What happened after residency? I think it was multi-factorial. I lost a lot of my friends/support group as they moved away, I was forced to grow up and had a lot of responsibilities, essentially responsibilities for life and death that I just don't know if I was ready for and I think the main part is I felt really alone and stuck. I had gotten engaged during my intern year, and my ex-fiancé was verbally abusive and toed the line towards physical abuse and there was no one I could tell, no one I could talk to about it. I just felt really, really alone. I was in a new town with new people with a less than supportive staff, after coming from a very supportive administration and staff and I think all of this played a role and I just retreated into what gave me comfort, what was familiar, what I knew and it quickly got out of control. Does that make sense?
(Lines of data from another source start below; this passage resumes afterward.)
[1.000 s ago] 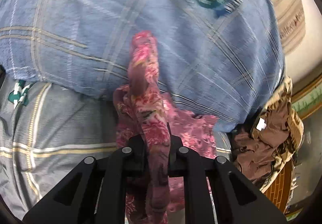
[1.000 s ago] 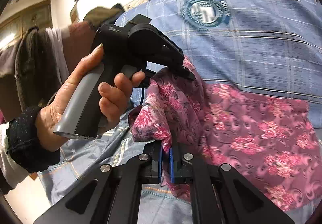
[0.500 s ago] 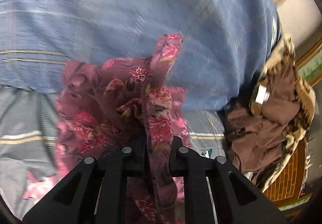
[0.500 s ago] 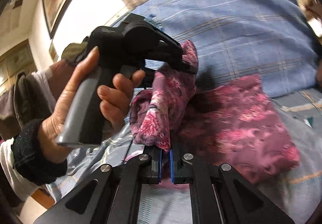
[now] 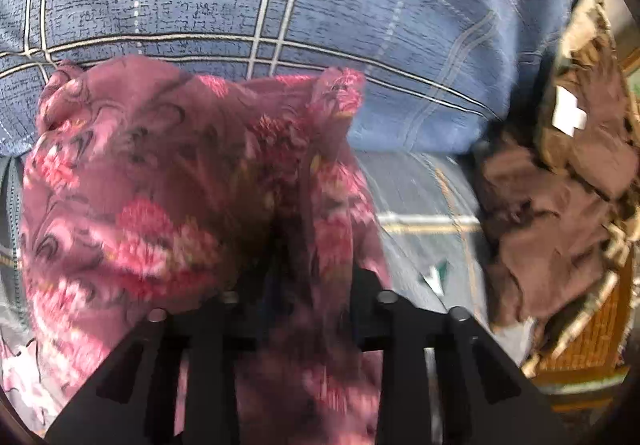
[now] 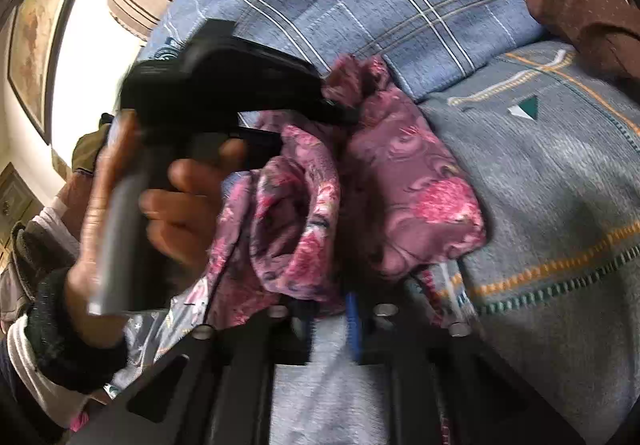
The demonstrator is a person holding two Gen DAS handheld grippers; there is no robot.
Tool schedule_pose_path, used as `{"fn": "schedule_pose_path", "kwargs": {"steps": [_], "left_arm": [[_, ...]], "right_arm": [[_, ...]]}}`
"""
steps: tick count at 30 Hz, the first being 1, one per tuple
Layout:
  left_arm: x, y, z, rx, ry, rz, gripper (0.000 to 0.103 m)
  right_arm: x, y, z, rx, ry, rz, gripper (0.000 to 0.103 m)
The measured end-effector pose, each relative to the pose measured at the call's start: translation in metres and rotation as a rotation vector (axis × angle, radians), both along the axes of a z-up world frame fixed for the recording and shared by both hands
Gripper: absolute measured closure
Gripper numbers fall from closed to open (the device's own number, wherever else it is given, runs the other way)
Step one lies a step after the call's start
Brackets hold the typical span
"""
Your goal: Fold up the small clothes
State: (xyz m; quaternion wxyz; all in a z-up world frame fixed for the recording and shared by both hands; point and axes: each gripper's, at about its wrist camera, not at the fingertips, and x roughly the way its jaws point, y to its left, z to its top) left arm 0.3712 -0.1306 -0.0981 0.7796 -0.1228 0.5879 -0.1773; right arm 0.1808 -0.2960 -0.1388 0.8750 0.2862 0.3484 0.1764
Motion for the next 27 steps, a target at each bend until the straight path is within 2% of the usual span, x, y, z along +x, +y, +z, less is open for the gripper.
{"fn": "schedule_pose_path", "kwargs": {"steps": [2,6,7,8,10,14,17,19,21,23,24,25,27], "left_arm": [[-0.007,0.018,0.015,-0.048,-0.019,-0.014,0.071],[-0.027,0.088,0.049,-0.123,-0.131,0.055,0.049],[-0.029,0.098,0.051,-0.113,-0.148,0.074,0.048],[-0.03,0.118,0.049,-0.078,-0.159,0.11,0.048],[-0.028,0.137,0.037,-0.07,-0.129,0.161,0.048],[-0.025,0.166,0.001,-0.172,-0.018,0.261,0.048],[-0.022,0.171,-0.016,-0.229,0.014,0.285,0.048],[-0.024,0.172,-0.02,-0.245,0.018,0.282,0.048],[-0.021,0.168,-0.023,-0.235,0.012,0.271,0.048],[-0.02,0.165,-0.022,-0.242,0.0,0.267,0.048],[-0.021,0.164,-0.02,-0.242,-0.008,0.263,0.048],[-0.019,0.157,-0.021,-0.234,-0.016,0.256,0.048],[-0.02,0.155,-0.019,-0.22,-0.024,0.243,0.048]], "right_arm": [[-0.005,-0.004,0.005,-0.006,0.001,0.013,0.076],[-0.019,-0.03,0.031,-0.007,-0.056,-0.034,0.075],[-0.018,-0.038,0.04,-0.006,-0.079,-0.068,0.071],[-0.011,-0.046,0.05,-0.003,-0.097,-0.093,0.069],[0.016,-0.052,0.062,0.013,-0.092,-0.076,0.061],[0.105,-0.039,0.06,0.058,0.018,0.024,0.057],[0.155,-0.02,0.044,-0.053,0.134,0.032,0.056],[0.165,-0.011,0.038,-0.102,0.161,0.028,0.056],[0.177,0.001,0.031,-0.137,0.186,0.081,0.055],[0.18,0.011,0.035,-0.181,0.146,0.129,0.081],[0.181,0.014,0.039,-0.198,0.121,0.156,0.089],[0.18,0.014,0.044,-0.224,0.101,0.156,0.089],[0.183,0.005,0.043,-0.259,0.14,0.109,0.086]]}}
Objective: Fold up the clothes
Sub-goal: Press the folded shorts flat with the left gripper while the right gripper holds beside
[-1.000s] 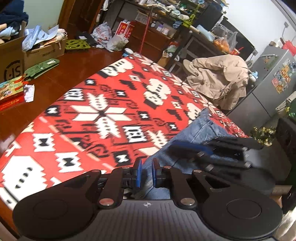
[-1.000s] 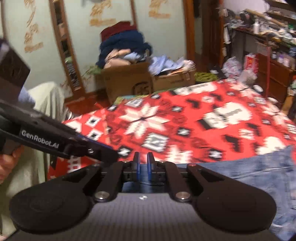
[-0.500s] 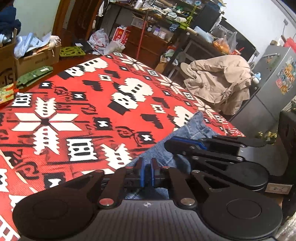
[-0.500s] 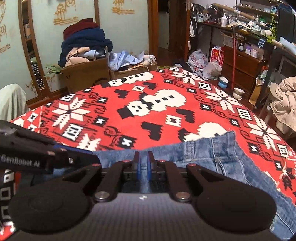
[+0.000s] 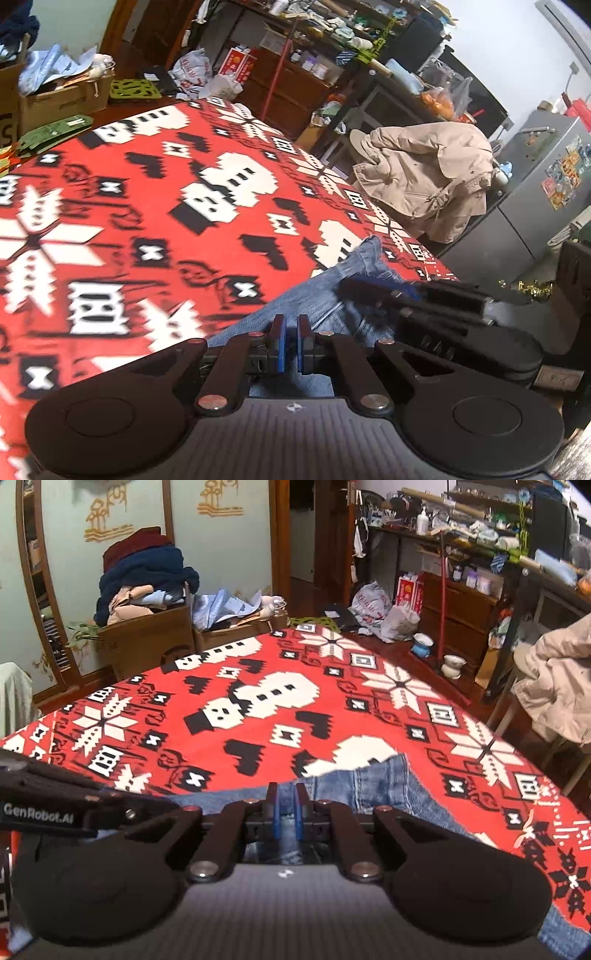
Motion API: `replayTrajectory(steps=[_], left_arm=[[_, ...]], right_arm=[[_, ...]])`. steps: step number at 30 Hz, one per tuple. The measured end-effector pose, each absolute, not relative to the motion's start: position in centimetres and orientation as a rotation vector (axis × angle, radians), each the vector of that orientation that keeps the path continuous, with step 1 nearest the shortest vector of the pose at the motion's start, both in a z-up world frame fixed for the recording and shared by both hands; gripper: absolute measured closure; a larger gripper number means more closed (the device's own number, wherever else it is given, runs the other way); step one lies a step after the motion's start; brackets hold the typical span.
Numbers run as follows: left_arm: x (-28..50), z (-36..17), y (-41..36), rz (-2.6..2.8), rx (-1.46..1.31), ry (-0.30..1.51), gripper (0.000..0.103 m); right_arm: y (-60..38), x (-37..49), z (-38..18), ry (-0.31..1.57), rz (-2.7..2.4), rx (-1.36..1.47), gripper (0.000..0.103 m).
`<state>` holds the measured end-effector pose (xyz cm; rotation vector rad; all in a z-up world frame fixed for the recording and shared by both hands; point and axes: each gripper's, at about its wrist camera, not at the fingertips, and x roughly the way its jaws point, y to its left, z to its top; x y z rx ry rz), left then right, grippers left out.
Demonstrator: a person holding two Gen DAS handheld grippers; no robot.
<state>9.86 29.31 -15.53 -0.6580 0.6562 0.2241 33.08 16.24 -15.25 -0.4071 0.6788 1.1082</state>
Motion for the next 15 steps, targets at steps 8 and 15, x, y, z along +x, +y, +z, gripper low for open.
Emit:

Sorry this is jumping around a bit, but my feelings regarding control haven't really changed all that much. I really still feel like I'm in control. If I really think about it rationally, I know I'm not, I know I'm out of control and I need to do something to figure out how to get myself back under control, but that scares the **** out of me and right now, I just can't admit that, despite all evidence to the contrary, I can't admit I'm not in control.

I've never been good enough, I've never been enough. At anything. At anytime in my life. It is a core belief, I can't even imagine thinking any other way and it's definitely been reinforced by those whose opinions matter most to me in my life. Even my doctor (see my PM), doesn't believe that I'm good enough or that I'll ever accomplish anything or be or do anything worthwhile in my life.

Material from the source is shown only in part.